| Work instructions |
Of the records that follow, copy only the lines from the line containing "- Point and" to the line containing "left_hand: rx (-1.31", both included, exactly as written.

| Available data |
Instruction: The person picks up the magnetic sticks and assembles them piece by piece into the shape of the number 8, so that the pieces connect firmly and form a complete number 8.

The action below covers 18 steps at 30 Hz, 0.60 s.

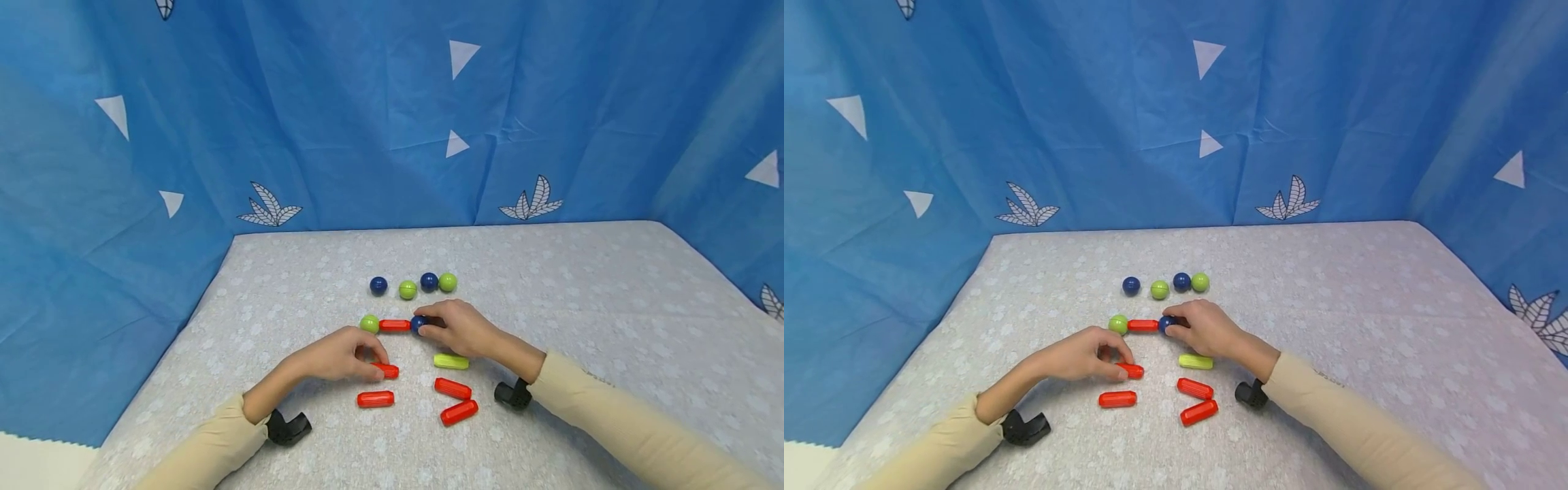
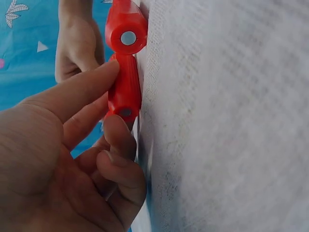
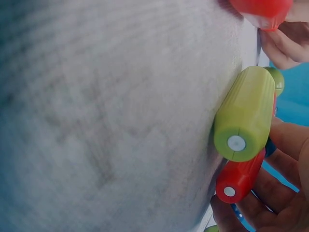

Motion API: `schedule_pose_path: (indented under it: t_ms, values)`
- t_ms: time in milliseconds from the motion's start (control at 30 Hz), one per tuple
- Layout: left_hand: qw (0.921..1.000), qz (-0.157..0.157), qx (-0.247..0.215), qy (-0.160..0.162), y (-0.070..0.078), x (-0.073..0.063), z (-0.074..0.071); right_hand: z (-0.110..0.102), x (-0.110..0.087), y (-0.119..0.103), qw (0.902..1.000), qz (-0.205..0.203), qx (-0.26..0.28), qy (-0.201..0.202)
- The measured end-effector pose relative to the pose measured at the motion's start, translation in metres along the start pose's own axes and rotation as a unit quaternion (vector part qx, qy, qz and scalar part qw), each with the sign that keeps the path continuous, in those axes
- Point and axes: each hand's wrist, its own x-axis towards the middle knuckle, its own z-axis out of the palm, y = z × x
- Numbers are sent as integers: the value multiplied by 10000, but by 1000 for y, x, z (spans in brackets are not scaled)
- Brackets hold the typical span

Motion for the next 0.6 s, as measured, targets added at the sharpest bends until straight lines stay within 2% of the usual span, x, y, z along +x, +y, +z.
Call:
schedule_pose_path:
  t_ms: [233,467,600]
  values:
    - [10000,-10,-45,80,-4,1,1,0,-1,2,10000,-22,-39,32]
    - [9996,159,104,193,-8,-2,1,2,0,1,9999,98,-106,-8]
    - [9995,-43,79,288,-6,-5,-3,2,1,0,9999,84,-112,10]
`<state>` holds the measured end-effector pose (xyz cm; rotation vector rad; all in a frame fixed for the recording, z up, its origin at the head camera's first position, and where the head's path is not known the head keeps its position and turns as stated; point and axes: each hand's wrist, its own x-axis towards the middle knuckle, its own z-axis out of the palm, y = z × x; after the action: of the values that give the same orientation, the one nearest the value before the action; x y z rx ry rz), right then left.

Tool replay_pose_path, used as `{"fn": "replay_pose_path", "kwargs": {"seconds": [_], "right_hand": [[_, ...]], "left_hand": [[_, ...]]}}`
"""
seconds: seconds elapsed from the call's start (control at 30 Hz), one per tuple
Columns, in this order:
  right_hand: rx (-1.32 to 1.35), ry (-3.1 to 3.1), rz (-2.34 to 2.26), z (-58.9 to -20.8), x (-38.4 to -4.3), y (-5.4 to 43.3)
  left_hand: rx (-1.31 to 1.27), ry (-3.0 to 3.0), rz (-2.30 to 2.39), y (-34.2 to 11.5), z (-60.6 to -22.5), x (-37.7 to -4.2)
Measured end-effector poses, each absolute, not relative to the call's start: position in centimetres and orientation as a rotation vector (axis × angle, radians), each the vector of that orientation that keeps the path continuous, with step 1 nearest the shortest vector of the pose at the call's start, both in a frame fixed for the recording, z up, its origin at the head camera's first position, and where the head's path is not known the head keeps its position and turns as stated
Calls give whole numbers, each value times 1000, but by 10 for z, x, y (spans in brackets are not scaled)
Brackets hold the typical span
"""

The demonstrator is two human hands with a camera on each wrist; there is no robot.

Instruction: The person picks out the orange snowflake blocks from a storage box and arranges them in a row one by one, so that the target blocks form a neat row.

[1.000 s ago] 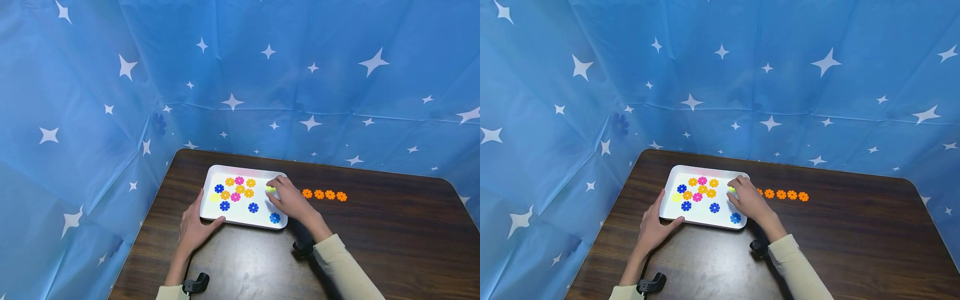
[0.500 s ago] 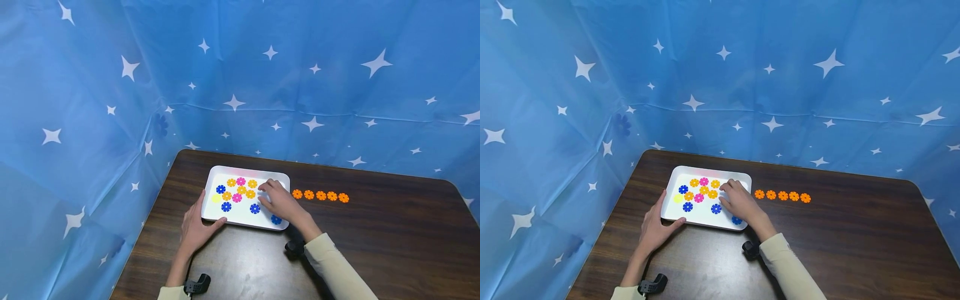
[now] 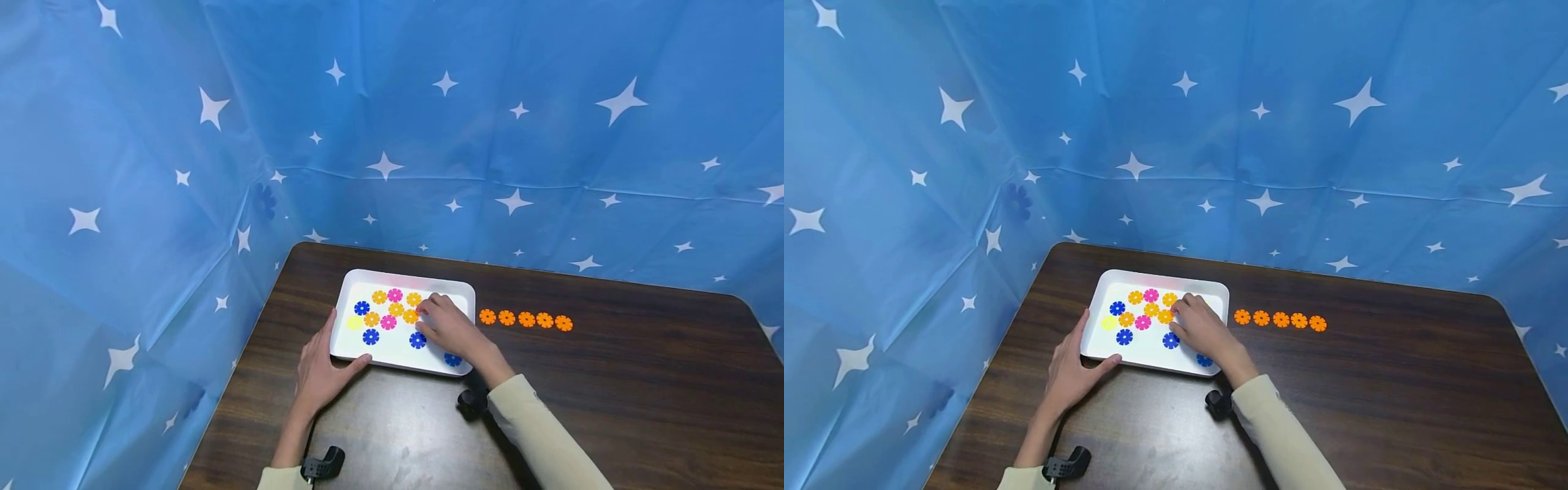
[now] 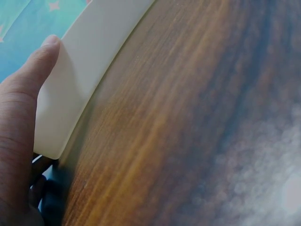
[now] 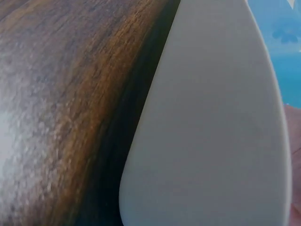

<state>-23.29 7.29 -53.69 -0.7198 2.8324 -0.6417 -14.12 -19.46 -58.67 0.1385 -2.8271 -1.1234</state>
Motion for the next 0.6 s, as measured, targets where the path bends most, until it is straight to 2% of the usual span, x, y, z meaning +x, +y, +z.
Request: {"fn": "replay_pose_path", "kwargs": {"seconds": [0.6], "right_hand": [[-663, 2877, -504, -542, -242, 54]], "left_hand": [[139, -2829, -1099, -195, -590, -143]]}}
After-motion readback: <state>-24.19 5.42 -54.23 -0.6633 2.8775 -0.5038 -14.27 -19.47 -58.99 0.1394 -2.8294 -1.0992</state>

| Task answer |
- Point and axes: each hand's wrist, its own x-axis towards the middle knuckle, its own z-axis out of the palm, y = z × x
- Numbers are sent as integers: the value multiplied by 10000, but by 1000 for y, x, z (spans in brackets are not scaled)
- Brackets hold the typical span

Motion for the next 0.6 s, as measured, targets added at the sharpest bends until straight lines stay within 2% of the usual span, x, y, z along +x, +y, +z.
Call:
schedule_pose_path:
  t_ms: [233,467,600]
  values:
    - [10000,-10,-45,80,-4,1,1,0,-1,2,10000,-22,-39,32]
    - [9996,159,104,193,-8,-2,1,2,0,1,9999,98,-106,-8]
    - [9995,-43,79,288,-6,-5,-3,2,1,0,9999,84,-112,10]
`<state>` holds the measured end-effector pose (xyz cm; rotation vector rad; all in a frame fixed for the recording, z up, its origin at the head camera's first position, and where the head's path is not known the head keeps its position and turns as stated; point and axes: each hand's wrist, its own x-axis towards the middle knuckle, its own z-axis out of the palm, y = z × x; after the action: of the values that give the same orientation, the one nearest the value before the action; x y z rx ry rz), right then left.

Tool replay_pose_path, used as `{"fn": "replay_pose_path", "kwargs": {"seconds": [_], "right_hand": [[_, ...]], "left_hand": [[_, ...]]}}`
"""
seconds: seconds elapsed from the call's start (control at 30 Hz), one per tuple
Columns, in this order:
  right_hand: rx (-1.32 to 1.35), ry (-3.1 to 3.1), rz (-2.34 to 2.26), z (-58.9 to -20.8), x (-38.4 to -4.3), y (-5.4 to 43.3)
  left_hand: rx (-1.31 to 1.27), ry (-3.0 to 3.0), rz (-2.30 to 2.39), y (-34.2 to 11.5), z (-60.6 to -22.5), x (-37.7 to -4.2)

The given output is the complete response.